== TASK TO CARRY OUT ==
Search the records for the string "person", then copy each line that has it.

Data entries

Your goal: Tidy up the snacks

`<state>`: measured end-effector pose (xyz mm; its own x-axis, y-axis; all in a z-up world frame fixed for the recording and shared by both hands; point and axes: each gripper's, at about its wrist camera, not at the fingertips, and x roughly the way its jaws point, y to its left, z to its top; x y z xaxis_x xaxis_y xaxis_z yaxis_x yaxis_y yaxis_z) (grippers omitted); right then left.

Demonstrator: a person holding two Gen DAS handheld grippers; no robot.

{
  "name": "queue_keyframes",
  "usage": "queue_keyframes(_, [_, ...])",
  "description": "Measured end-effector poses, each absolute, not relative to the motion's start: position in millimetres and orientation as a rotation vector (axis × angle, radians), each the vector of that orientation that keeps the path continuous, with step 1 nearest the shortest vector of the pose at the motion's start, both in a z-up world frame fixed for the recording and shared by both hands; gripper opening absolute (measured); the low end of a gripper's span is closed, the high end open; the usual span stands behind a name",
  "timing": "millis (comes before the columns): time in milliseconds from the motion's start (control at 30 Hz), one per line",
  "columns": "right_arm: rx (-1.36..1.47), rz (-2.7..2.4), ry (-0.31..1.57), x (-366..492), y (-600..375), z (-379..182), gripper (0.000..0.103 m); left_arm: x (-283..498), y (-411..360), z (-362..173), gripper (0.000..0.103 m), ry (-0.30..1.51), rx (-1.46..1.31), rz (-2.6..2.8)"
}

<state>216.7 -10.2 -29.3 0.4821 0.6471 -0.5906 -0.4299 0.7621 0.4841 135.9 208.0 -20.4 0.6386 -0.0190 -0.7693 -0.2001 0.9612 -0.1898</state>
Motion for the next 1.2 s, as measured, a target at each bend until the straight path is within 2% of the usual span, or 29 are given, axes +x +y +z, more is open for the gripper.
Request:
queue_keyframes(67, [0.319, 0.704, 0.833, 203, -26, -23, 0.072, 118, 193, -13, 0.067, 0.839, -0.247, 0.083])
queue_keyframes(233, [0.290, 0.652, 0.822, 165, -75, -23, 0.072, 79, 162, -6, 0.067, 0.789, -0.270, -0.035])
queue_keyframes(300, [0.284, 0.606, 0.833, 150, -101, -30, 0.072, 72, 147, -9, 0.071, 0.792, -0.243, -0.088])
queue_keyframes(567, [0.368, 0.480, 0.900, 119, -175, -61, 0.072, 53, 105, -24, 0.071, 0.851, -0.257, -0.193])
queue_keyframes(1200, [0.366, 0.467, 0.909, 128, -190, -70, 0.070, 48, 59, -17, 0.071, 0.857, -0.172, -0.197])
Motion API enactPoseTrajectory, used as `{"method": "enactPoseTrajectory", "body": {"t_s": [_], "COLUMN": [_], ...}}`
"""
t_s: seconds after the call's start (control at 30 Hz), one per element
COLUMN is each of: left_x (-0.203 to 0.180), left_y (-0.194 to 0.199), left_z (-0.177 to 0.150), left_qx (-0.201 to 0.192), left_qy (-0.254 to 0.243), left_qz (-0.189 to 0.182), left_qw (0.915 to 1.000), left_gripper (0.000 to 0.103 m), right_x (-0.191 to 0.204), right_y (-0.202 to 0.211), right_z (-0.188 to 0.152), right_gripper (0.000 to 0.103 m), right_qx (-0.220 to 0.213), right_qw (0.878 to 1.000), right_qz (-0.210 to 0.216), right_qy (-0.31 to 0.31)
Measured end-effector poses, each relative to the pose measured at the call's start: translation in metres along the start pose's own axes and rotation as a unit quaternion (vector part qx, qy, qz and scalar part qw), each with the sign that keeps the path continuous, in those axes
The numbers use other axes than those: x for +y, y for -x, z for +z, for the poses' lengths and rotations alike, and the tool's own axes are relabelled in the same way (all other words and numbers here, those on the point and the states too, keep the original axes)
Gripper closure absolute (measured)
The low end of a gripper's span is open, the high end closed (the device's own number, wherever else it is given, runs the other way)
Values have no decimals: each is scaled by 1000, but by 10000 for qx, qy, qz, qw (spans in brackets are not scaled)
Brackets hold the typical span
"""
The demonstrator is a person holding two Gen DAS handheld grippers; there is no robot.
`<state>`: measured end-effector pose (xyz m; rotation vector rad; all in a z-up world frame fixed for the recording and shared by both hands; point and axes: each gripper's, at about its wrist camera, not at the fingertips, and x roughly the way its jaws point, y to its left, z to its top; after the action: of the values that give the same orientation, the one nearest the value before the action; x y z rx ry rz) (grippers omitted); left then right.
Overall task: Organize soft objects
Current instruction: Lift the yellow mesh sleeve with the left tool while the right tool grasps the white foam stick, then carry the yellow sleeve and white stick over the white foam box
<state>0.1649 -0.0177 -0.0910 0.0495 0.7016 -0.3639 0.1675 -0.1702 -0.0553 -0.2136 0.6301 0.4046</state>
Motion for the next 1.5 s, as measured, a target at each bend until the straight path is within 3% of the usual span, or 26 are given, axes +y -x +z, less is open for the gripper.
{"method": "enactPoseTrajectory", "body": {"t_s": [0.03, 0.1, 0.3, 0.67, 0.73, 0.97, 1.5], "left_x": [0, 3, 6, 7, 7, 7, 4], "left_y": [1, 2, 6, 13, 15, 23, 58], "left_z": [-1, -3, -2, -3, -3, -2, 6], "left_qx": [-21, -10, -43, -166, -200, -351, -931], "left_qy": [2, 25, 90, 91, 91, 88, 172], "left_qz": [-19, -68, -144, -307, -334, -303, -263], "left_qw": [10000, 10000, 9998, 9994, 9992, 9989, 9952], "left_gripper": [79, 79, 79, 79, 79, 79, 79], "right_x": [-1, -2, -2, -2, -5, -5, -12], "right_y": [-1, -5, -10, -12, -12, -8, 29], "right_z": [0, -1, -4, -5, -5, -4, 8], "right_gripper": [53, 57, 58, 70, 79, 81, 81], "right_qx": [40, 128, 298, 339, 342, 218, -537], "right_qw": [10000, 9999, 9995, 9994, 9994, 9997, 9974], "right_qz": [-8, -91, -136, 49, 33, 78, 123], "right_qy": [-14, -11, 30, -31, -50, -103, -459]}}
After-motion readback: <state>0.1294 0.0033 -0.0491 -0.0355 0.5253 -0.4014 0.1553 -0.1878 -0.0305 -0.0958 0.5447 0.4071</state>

== OUTPUT BELOW ==
Demonstrator: a person holding two Gen DAS handheld grippers; no robot.
The demonstrator is a person holding two Gen DAS handheld grippers; there is no robot.

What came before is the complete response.